Quote of the Week: Gann on Cage’s Silence (First Impressions)

From the preface to Kyle Gann‘s new book, No Such Thing as Silence: John Cage’s 4’33” (Yale University Press), which I’m reading right now:

“I had to consciously remember that not every music lover out there has 4’33”, as I do, in his blood.”

What’s striking about the book is that it is, indeed, written by a music lover, as Gann describes himself, even though that music lover is also an accomplished composer, a teacher, and most prominently, a music critic — perhaps as best known for his nearly 20 years as a critic for the Village Voice, and more recently for his blogging at artsjournal.com/postclassic. It’s arguable that for a generation of music listeners (and writers, and perhaps even composers), Gann has an influence somewhat along the lines of that which his former colleague, Robert Christgau, has on rockist critics. That comparison comes to mind because No Such Thing as Silence is, in many ways, a book about influence. Gann is quite open from the start about how Cage’s prominence in new music caused Gann to, in effect, listen elsewhere for a long time: to wrestle with lesser-known subjects, rather than to heap more meaning onto someone, something, that had long since been codified.

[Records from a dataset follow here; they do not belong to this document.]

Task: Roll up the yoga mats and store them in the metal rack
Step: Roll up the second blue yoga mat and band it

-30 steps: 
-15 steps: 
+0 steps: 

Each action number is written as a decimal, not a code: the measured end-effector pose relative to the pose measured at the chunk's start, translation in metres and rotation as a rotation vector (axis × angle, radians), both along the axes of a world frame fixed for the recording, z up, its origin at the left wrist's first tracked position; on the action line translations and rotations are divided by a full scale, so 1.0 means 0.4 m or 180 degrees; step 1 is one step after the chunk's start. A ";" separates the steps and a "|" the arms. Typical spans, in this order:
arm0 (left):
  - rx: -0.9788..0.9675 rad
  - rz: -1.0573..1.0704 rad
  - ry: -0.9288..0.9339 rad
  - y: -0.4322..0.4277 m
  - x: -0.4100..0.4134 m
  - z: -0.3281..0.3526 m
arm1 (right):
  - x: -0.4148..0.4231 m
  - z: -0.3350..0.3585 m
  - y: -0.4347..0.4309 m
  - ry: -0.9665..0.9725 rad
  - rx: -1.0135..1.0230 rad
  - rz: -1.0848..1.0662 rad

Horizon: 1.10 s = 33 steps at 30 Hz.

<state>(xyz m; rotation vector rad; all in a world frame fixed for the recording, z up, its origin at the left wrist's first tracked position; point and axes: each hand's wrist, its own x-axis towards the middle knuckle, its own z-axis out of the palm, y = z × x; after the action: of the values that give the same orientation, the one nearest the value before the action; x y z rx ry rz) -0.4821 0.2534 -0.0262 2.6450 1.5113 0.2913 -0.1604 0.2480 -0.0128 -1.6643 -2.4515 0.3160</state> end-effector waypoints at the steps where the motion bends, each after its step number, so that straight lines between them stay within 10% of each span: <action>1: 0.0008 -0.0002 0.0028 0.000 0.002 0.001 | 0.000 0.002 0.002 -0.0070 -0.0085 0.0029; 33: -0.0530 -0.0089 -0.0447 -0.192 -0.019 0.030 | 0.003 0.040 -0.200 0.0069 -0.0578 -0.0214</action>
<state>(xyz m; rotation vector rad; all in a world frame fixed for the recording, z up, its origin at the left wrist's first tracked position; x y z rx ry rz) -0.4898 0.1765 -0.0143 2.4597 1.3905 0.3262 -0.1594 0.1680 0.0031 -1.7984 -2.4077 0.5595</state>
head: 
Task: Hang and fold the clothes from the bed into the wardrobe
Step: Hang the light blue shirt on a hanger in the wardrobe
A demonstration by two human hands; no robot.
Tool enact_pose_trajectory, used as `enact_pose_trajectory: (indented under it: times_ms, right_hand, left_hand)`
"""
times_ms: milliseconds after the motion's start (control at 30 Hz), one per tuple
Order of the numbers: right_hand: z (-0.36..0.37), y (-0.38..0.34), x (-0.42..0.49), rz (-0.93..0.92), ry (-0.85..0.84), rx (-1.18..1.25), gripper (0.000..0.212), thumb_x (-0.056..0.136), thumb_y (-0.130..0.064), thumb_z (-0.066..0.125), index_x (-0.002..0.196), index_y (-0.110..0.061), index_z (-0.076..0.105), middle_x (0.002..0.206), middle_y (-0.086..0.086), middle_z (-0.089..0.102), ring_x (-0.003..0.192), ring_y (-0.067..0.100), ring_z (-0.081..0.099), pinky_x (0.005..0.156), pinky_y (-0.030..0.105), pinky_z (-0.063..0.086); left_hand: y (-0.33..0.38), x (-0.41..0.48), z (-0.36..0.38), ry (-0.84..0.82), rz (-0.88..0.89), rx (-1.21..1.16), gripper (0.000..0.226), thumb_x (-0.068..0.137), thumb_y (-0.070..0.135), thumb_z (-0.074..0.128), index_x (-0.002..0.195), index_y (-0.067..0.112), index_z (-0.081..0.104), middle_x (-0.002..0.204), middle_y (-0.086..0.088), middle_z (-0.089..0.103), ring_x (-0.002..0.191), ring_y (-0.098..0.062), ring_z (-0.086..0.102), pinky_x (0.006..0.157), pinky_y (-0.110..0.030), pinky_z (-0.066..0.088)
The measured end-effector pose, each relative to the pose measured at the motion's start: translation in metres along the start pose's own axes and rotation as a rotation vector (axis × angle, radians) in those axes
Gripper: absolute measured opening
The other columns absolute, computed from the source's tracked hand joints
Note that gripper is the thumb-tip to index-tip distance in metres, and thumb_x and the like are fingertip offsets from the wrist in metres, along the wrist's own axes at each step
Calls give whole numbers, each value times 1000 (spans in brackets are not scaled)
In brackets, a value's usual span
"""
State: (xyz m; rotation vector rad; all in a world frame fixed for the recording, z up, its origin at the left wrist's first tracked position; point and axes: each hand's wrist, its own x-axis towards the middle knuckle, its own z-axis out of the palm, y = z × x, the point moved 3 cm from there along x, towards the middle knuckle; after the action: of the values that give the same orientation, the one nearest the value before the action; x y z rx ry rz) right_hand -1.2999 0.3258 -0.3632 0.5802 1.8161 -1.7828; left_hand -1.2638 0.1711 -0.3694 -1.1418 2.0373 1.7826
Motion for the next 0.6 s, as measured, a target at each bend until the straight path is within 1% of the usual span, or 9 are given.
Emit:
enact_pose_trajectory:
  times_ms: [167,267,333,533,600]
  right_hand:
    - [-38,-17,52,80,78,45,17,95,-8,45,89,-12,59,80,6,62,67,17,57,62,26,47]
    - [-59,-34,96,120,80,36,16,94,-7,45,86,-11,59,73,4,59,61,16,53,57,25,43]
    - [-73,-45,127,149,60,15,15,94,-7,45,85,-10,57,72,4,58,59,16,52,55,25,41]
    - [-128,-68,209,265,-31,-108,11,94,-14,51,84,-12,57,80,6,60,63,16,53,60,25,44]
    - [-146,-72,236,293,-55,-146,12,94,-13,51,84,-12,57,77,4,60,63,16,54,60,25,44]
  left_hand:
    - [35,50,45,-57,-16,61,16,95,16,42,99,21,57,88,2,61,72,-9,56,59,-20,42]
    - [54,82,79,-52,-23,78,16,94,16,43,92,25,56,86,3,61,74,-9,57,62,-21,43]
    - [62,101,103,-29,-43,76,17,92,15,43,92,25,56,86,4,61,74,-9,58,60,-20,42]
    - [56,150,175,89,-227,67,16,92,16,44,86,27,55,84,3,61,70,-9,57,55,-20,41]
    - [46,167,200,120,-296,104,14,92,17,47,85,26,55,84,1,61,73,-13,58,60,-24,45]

This slim book, though, results from his realization that even that which within a subculture might be understood as having certain inherent meaning, might to the broader culture be misunderstood — or, more dangerously, to have come to take on an entirely different meaning. In the case of Cage’s 4’33”, in which a pianist sits at a closed piano for that length of time, inviting the audience (forcing them, some might say) to pay attention to the sounds that would otherwise be considered the equivalent of a tabula rasa, it seems that Gann’s biggest concern is that it has come to be thought of by some as a prank.

And for anyone concerned that this excellent primer on Cage’s thinking might be too “academic,” too culturally remote, for general reading, just give a few moments to its preface, in which Gann affectionately recounts how he performed 4’33” as part of his high school piano recital back in 1973.